### Prompt
Search the listing below for the string "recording" and show each line that contains it.

BEGIN Supplied information

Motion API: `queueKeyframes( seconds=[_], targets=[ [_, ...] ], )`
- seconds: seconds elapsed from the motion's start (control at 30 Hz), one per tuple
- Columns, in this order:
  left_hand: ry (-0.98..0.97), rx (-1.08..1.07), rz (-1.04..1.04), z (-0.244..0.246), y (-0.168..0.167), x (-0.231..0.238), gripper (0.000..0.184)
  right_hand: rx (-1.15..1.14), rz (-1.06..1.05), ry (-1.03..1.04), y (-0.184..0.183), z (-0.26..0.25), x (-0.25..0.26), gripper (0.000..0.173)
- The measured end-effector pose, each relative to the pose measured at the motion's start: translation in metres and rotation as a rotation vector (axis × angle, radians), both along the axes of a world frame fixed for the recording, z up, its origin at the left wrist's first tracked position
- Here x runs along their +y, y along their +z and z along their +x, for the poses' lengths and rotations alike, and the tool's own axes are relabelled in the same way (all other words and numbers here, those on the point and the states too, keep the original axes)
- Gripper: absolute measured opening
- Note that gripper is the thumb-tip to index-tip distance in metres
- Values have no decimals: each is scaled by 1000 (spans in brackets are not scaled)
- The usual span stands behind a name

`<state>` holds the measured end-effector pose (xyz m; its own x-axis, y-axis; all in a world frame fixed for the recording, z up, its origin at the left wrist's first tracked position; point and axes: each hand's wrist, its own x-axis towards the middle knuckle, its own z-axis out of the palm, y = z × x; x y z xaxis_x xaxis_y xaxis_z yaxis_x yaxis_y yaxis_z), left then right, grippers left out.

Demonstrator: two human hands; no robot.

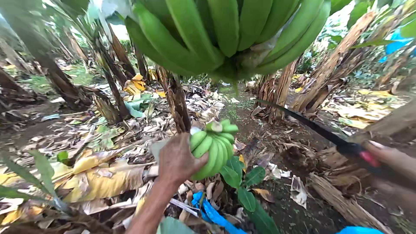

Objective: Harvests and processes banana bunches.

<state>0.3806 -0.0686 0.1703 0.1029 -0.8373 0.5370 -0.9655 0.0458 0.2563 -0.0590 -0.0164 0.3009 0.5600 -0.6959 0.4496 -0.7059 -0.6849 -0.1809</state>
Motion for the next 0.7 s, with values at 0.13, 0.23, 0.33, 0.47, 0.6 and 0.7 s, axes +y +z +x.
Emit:
queueKeyframes(
  seconds=[0.13,0.23,0.33,0.47,0.6,0.7],
  targets=[
    [10,145,443,-32,-115,15,84,-606,603,-49,-158,48,-44,53],
    [75,185,588,-46,-195,44,85,-1042,1231,-185,-297,84,-44,36],
    [177,215,664,-50,-247,74,82,-1185,1629,-269,-387,111,-20,34],
    [303,259,717,-48,-280,108,80,-1028,1948,-243,-446,132,0,36],
    [392,309,729,-45,-292,129,79,-884,2019,-243,-466,150,-4,35],
    [444,333,705,-44,-296,139,79,-833,2007,-268,-469,160,-10,35]
  ],
)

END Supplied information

### Solution for this exercise
- The measured end-effector pose, each relative to the pose measured at the motion's start: translation in metres and rotation as a rotation vector (axis × angle, radians), both along the axes of a world frame fixed for the recording, z up, its origin at the left wrist's first tracked position
`<state>` holds the measured end-effector pose (xyz m; its own x-axis, y-axis; all in a world frame fixed for the recording, z up, its origin at the left wrist's first tracked position; point and axes: each hand's wrist, its own x-axis towards the middle knuckle, its own z-axis out of the palm, y = z × x; x y z xaxis_x xaxis_y xaxis_z yaxis_x yaxis_y yaxis_z), left then right, grippers left out.

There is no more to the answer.